The relevant portion of the Rule reads: "The court may direct the witness to produce the designated items in court before trial or before they are to be offered in evidence." Fed. R. Crim. P. 17(c)(1). Numerous courts have found that Rule 17 subpoenas can be used for post-trial motions and sentencing. See U.S. v. Winner, 641 F.2d 825, 833 (10th Cir. 1981) ("Although Rule 17 subpoenas are generally employed in advance of trial, we see no reason why their use should not be available for post-trial motions and sentencing."); U.S. v. Boender, 2010 WL 1912425, *1 (N.D. Ill. 2010) ("Although the structure of the federal rules as well as Rule 17's plain language suggest that the rule was meant to apply only before trial, courts have held that Rule 17 affords parties the ability to subpoena evidence for post-trial matters."); see also U.S. v. Reaves, 194 F.3d 1315, 1999 WL 824833 (6th Cir. 1999) (unpublished) (applying Rule 17 in the context of a sentencing hearing); 2 Wright & Miller, Federal Practice & Procedure § 272 (4th ed. 2011) (Rule 17 is not limited to subpoenas for the trial. A Rule 17 subpoena may be issued for a preliminary examination, a grand jury investigation, a deposition, for a pre-trial motion, and for a post-trial motion.).

The Court finds that a Rule 17 subpoena may properly issue prior to a sentencing hearing.

B. Defendant Has Not Met His Burden Under Rule 17(c)

Federal Rule of Criminal Procedure 17(c) authorizes the issuance of subpoenas to obtain "any books, papers, documents, data, or other objects the subpoena designates." The decision whether to issue a subpoena under Rule 17(c) rests within the sound discretion of the trial court. United States v. Nixon, 418 U.S. 683, 702 (1974) In United States v. Nixon, the Supreme Court set forth the threshold requirements for seeking production of evidence under Rule 17(c). The party requesting the documents must establish: "(1) that the documents are evidentiary and relevant; (2) that they are not otherwise procurable reasonably in advance of trial by exercise of due diligence; (3) that the party cannot properly prepare for trial without such production and inspection in advance of trial and that the failure to obtain such inspection may tend unreasonably to delay the trial; and (4) that the application is made in good faith and is not intended as a general 'fishing expedition.'" 418 U.S. at 699-700.

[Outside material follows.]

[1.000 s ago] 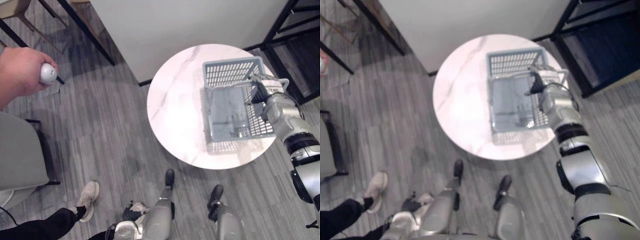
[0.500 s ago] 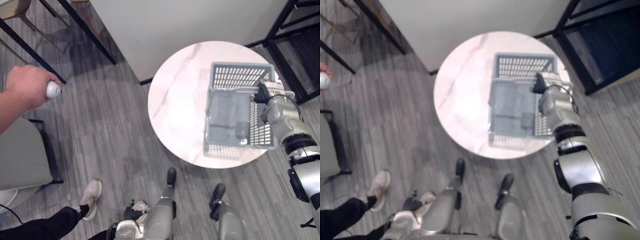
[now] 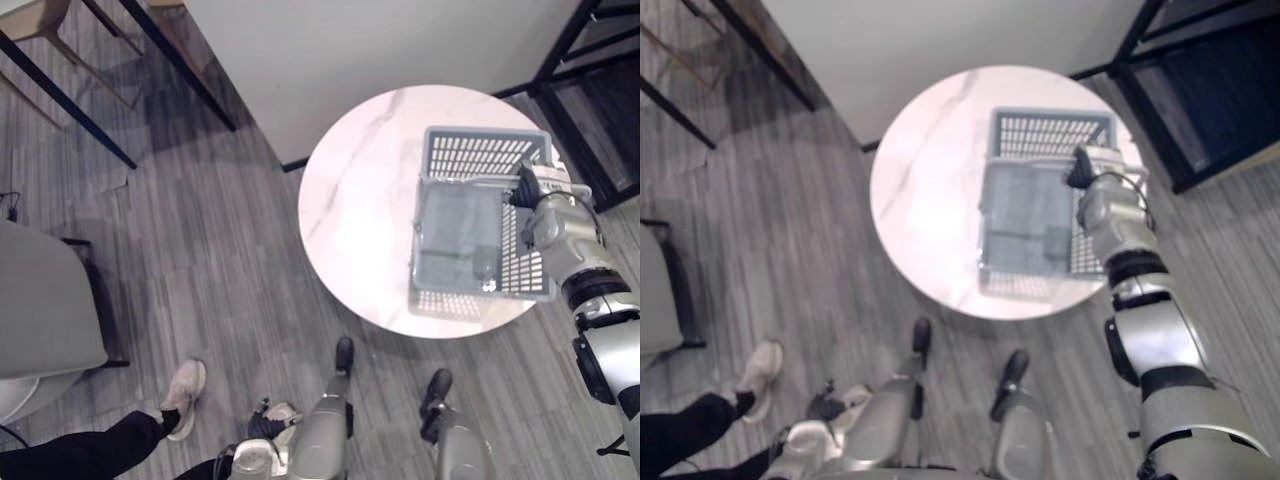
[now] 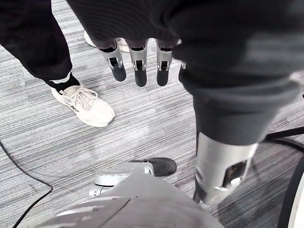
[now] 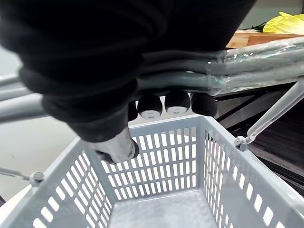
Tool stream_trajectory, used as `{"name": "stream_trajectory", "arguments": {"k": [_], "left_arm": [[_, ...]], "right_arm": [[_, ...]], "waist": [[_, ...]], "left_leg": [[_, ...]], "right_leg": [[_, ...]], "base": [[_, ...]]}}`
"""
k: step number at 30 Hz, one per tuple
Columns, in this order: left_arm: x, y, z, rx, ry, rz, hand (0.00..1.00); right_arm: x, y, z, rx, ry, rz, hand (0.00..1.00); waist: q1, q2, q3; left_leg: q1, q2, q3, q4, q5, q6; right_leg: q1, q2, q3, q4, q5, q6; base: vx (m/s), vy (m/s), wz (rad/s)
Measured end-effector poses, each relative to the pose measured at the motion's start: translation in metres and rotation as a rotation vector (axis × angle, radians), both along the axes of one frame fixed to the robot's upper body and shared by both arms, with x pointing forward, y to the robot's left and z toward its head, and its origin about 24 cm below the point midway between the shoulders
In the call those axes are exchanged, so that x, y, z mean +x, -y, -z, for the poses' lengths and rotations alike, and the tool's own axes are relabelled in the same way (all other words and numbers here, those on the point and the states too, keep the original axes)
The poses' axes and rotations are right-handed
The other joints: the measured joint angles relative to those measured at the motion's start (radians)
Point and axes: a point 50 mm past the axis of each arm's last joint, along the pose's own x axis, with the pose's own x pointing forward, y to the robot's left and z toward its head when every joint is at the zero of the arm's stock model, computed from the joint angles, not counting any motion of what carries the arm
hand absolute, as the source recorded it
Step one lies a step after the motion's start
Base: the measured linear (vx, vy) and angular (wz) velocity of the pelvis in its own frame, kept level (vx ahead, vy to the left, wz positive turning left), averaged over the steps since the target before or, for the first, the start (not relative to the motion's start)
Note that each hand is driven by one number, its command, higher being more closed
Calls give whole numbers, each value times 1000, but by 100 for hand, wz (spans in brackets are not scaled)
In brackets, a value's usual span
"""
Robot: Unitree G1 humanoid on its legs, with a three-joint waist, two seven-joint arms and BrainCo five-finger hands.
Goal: Pick vegetable in the basket
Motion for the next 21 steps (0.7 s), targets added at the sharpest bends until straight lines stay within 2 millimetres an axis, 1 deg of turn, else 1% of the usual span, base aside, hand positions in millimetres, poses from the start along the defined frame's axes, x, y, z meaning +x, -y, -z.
{"name": "stream_trajectory", "arguments": {"k": [4, 5, 7, 9, 12, 13, 15, 17, 19, 20, 21], "left_arm": [[4, 1, -2, -3, 6, 0, 0], [5, 0, -2, -5, 7, -10, 0], [5, 0, -2, -10, 10, -29, 0], [4, -3, -2, -9, 1, -47, 0], [-3, -6, 0, 1, -20, -45, 0], [-9, -7, 2, 5, -38, -38, 0], [-17, -10, 4, 4, -57, -52, 0], [-28, -12, 9, 18, -100, -42, 0], [-32, -13, 11, 13, -123, -49, 0], [-33, -12, 11, 6, -128, -46, 0], [-36, -13, 12, 10, -137, -41, 0]], "right_arm": [[-8, -8, 14, 48, -20, -42, 100], [-13, -13, 20, 61, -21, -73, 100], [-20, -21, 29, 81, -31, -124, 100], [-32, -31, 40, 95, -51, -187, 100], [-44, -39, 51, 106, -74, -247, 100], [-52, -42, 59, 111, -92, -273, 100], [-62, -47, 67, 118, -106, -311, 100], [-73, -49, 77, 149, -131, -334, 100], [-82, -47, 83, 162, -142, -342, 100], [-85, -47, 84, 160, -142, -349, 100], [-91, -46, 86, 153, -149, -360, 100]], "waist": [[-4, -1, -1], [-5, -5, -3], [-16, -5, -6], [-30, -12, -41], [-39, -28, -79], [-46, -37, -112], [-55, -54, -141], [-70, -69, -180], [-70, -73, -202], [-72, -73, -203], [-85, -70, -208]], "left_leg": [[32, 8, 18, 0, -8, -11], [45, 9, 26, 0, -11, -15], [65, 9, 35, 0, -13, -18], [71, 13, 52, 0, -15, -20], [90, 16, 63, 0, -19, -24], [94, 17, 69, 0, -26, -20], [109, 20, 84, 0, -34, -22], [121, 28, 97, -3, -45, -15], [126, 33, 111, -4, -54, -17], [132, 33, 114, -4, -55, -16], [139, 32, 114, -5, -57, -16]], "right_leg": [[25, 0, 12, 0, 0, 0], [31, 0, 23, 0, 0, 0], [45, -1, 32, 0, 0, 0], [46, 0, 41, -2, 0, 1], [57, 4, 58, -9, 1, 2], [62, 11, 63, -21, 4, 5], [76, 18, 77, -40, 7, 10], [83, 25, 90, -58, 10, 13], [85, 32, 106, -71, 16, 18], [91, 32, 111, -74, 17, 19], [102, 33, 111, -83, 19, 22]], "base": [[24, -18, -8], [28, -9, -21], [14, -6, -18], [8, 0, -13], [9, -7, -18], [13, 1, -18], [16, 4, -24], [-10, -7, -21], [-10, -1, -21], [-12, 5, -15], [-14, 6, -4]]}}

Rule 17(c) does not provide a broad right to discovery for criminal defendants. There is no general constitutional right to discovery in criminal cases. Weatherford v. Bursey, 429 U.S. 545, 559 (1977). The Government's obligation to provide discovery to criminal defendants is explicitly limited to the provisions of Fed. R. Crim. P. 16. These obligations have been increased by Brady v. Maryland, 373 U.S. 83 (1963) (holding that due process requires the government to provide the defendant with material exculpatory information in the government's possession), and the Jencks Act, 18 U.S.C. § 3500 (2007) (requiring production of certain kinds of statements of government witnesses) (implemented in Fed. R. Crim. P. 26.2). In formulating the above test, the Nixon Court recognized that Rule 17(c) cannot be used to expand the scope of discovery beyond the Government's limited obligations. 418 U.S. at 698-99 ("courts must be careful that Rule 17(c) is not turned into a broad discovery device, thereby undercutting the strict limitation of discovery in criminal cases found in Fed. R. Crim. P 16"); See also Bowman Dairy Co. v. U.S., 341 U.S. 214, 220 (1951) ("It was not intended by Rule 16 to give a limited right of discovery, and then by Rule 17 to give a right of discovery in the broadest terms."). Rule 17 should not be construed to make the limitations in Rule 16 meaningless.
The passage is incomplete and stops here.